Your task is to output, without alteration, each line from the one containing "outline black circular joint cap" through the final line of the records below.

_Extracted records_.
○ ○ ○

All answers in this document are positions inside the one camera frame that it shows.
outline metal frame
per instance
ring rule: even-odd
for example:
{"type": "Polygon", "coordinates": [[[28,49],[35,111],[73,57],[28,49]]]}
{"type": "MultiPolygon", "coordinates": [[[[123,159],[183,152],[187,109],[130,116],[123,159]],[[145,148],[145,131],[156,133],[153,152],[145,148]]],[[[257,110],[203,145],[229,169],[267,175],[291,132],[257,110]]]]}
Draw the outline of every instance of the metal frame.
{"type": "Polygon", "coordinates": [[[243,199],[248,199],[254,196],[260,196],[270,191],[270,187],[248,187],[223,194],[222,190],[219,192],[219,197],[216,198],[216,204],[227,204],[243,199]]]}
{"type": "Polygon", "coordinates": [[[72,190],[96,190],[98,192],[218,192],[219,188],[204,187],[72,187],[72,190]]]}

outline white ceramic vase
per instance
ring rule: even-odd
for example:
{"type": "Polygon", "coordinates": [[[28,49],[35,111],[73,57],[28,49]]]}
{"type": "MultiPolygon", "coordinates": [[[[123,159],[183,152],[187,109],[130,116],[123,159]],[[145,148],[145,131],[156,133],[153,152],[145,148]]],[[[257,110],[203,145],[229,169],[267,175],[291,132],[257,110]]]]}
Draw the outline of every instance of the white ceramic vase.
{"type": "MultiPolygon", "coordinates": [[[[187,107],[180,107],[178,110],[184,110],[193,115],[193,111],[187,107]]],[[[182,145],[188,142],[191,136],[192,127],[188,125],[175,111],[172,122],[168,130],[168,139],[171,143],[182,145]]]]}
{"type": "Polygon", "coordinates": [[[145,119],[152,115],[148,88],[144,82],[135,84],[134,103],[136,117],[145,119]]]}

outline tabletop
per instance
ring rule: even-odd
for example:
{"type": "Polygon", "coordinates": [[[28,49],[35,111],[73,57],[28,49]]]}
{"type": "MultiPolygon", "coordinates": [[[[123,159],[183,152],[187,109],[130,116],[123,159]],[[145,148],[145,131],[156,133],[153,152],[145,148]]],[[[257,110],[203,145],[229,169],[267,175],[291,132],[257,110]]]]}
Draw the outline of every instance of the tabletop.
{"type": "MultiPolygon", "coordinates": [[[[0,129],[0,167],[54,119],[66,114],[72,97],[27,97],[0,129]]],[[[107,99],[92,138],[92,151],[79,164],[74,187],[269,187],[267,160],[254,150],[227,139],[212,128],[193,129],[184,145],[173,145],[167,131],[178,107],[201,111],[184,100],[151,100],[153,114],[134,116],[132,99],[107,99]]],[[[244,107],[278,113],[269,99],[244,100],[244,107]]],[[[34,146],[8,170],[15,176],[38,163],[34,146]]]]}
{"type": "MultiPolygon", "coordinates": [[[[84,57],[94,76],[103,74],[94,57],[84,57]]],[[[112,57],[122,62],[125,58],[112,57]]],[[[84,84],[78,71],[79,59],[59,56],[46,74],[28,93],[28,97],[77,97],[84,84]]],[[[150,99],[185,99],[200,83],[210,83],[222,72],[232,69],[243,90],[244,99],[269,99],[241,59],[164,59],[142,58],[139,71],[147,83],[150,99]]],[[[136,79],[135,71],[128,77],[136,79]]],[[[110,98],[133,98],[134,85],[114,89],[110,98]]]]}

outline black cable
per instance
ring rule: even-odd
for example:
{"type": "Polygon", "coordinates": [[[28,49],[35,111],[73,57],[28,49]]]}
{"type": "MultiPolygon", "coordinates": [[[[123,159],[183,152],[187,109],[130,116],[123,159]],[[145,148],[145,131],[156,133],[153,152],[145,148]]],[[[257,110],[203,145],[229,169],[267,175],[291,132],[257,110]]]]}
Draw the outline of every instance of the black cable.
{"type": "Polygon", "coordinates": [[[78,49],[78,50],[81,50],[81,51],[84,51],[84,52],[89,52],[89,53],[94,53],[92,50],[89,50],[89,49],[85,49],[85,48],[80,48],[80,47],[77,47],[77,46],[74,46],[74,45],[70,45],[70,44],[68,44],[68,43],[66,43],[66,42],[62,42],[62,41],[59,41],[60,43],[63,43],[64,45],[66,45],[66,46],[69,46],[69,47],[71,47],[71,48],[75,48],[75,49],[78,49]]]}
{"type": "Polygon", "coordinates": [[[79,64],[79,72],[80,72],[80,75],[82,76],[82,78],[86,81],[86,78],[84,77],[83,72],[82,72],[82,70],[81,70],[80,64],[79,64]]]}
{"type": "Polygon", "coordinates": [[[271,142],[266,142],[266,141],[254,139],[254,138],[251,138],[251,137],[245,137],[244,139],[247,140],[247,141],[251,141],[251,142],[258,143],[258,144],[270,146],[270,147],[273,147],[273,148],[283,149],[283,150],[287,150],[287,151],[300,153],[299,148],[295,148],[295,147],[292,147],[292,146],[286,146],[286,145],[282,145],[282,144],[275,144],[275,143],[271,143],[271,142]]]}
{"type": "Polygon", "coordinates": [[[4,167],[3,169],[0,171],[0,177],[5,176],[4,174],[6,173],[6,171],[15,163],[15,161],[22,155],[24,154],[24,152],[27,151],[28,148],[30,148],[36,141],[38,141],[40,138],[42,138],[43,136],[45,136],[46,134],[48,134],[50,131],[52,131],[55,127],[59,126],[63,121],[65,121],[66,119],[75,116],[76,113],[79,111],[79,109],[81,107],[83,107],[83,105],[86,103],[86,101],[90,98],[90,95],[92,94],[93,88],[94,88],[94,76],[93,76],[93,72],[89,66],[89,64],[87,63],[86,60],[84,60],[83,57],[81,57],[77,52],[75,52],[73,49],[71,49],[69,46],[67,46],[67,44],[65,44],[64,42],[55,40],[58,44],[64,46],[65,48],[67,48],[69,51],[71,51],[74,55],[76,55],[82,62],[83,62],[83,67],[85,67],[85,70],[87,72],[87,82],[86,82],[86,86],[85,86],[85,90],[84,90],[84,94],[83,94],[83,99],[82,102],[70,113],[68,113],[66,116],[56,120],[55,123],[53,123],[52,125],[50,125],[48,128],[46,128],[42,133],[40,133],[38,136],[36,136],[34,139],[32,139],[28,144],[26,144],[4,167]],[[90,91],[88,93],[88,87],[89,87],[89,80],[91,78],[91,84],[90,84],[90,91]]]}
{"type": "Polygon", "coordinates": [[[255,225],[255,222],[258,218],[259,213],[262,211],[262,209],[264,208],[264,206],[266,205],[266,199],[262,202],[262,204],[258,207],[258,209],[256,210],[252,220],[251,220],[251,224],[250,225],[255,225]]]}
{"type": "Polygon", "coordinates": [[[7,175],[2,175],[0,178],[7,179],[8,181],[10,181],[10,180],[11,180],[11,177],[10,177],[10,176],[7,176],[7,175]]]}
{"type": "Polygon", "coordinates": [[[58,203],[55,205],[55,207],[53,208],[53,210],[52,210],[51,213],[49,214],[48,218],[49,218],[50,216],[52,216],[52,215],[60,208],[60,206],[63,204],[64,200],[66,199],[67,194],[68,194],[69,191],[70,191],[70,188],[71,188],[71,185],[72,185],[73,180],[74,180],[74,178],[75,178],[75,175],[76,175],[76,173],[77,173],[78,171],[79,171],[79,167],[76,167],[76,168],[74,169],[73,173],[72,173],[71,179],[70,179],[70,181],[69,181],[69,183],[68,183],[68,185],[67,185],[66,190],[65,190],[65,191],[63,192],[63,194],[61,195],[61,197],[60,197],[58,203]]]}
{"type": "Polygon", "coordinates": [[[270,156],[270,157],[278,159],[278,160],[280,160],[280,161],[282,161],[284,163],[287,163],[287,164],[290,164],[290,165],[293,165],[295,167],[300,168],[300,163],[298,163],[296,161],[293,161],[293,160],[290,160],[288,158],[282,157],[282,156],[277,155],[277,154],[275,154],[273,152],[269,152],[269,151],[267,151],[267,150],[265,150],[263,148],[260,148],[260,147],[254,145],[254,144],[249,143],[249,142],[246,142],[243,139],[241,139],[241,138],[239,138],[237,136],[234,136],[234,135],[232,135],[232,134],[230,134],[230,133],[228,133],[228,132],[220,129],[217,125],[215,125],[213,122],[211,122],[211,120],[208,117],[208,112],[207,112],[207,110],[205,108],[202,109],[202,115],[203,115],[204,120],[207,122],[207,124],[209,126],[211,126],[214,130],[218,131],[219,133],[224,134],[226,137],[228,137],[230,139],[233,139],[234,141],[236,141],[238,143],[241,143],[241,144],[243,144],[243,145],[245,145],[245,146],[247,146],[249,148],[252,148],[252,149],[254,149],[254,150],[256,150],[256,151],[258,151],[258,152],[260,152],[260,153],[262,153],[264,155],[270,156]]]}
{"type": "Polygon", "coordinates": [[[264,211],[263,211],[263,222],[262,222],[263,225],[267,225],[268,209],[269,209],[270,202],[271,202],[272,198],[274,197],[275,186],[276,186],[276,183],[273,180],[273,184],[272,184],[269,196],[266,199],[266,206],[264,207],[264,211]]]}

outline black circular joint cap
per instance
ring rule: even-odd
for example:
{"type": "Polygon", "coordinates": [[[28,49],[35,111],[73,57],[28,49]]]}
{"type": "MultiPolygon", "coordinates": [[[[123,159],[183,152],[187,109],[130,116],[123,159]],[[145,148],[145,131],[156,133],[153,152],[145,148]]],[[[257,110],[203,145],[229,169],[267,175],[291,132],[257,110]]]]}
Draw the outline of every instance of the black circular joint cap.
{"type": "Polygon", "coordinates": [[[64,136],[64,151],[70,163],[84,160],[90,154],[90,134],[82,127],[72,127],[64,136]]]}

○ ○ ○

_Response below_.
outline black circular joint cap
per instance
ring rule: even-odd
for example:
{"type": "Polygon", "coordinates": [[[28,49],[35,111],[73,57],[28,49]]]}
{"type": "MultiPolygon", "coordinates": [[[[123,159],[183,152],[187,109],[130,116],[123,159]],[[145,148],[145,131],[156,133],[153,152],[145,148]]],[[[257,110],[203,145],[229,169],[267,175],[291,132],[257,110]]]]}
Draw the outline of every instance of the black circular joint cap.
{"type": "Polygon", "coordinates": [[[64,136],[64,151],[70,163],[84,160],[90,154],[90,134],[82,127],[72,127],[64,136]]]}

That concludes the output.